Parents are being encouraged to teach their children about their conduct on the internet as well as checking the content of the web. In recent months a number of campaigns have focused on protecting youngsters from inappropriate material such as pornography. The Government's introduced an 'opt-in' system which requires new users to say if they wish to see the content. But new research out today suggests children need to be wiser about what they get up to online. According to an investigation by the Child Exploitation and Online Protection centre (CEOP), hundreds of children are being bullied and blackmailed online by paedophiles. It says abusers are targeting youngsters and recording them on a web cam, then telling them they'll share the material with their friends unless they do as they are told. Many are then forced to perform sex acts online or give large amounts of money. Vivienne Pattison is a Christian and the Director of the Children and Families Media Education Trust.

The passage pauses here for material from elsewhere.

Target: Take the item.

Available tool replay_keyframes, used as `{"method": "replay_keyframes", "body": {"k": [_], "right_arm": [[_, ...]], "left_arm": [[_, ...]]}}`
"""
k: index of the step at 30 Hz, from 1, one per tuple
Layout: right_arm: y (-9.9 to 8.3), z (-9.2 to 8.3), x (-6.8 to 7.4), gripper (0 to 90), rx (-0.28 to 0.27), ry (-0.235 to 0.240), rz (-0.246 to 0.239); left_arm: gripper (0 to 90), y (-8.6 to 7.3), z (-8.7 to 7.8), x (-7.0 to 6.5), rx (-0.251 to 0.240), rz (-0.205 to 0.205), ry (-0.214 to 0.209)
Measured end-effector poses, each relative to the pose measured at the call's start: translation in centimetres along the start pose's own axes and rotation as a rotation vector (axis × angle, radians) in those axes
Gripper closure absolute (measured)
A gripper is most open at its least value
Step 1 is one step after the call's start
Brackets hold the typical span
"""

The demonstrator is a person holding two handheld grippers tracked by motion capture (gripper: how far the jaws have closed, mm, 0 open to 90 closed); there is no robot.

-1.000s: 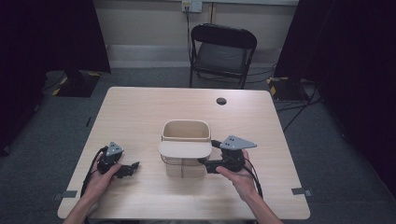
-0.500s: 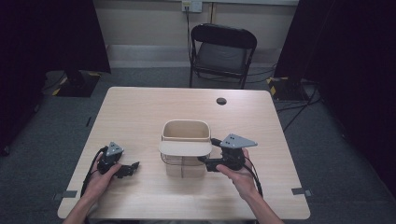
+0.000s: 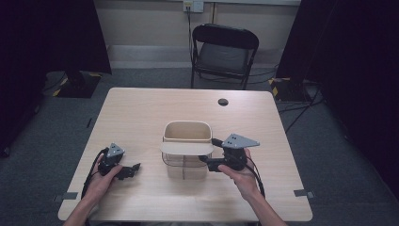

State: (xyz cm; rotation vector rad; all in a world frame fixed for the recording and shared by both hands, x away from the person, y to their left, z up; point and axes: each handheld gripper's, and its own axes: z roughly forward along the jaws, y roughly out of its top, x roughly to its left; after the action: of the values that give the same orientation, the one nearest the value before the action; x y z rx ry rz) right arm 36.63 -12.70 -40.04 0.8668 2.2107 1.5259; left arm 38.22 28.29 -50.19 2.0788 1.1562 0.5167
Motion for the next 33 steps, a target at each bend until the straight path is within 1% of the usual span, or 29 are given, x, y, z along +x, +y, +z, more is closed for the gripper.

She tells Premier's Des Busteed on the News Hour the UK's made big strides with the 'opt-in' filter but we now need to take further action:
According to CEOP, 424 children have been caught out by online sexual blackmail, with 184 from the UK. Of that number, seven seriously self-harmed and seven took their own life. Daniel Perry, from Scotland, killed himself earlier this year after he found out he'd become the victim of blackmailers who tricked him into believing he was talking to an American girl who was the same age as him. He was then told his conversations would be sent to friends and family unless he paid them money. CEOP is looking to crackdown on this area.
Deputy Chief Executive, Andy Baker said:
"These offenders are cowards. They hide behind a screen, and in many cases make hollow threats which they know they will never act on because by sharing these images will only bring the police closer to them.
"However, our research shows that the power offenders use on their victims means children who are forced into performing acts on webcam or sending pictures can feel trapped, and some tragically go on to self-harm or in the worst cases take their own lives.
"The stories we hear are truly tragic and you cannot help but be touched by the emotional rollercoaster these youngsters must be going through. But there is help for children and their friends, as well as worried parents."
The Churches Child Protection Advisory Service is urging churches to help children to stay safe online and has five tips for young people:
- If talking to someone online and they to move to private messaging ask yourself why? If not happy don't do it.
- The more you tell people about what's happened to you online or getting support for it the stronger you are.
- Don't respond to any threats online. Tell a parent, carer or teacher as soon as you can (or @NSPCC @childline CEOPUK).
- Think about risk of being recorded doing something in public that you'd be embarrassed about friends/family seeing.
- Never share images online that you wouldn't be happy for your friends/family to see incl. being naked on webcam.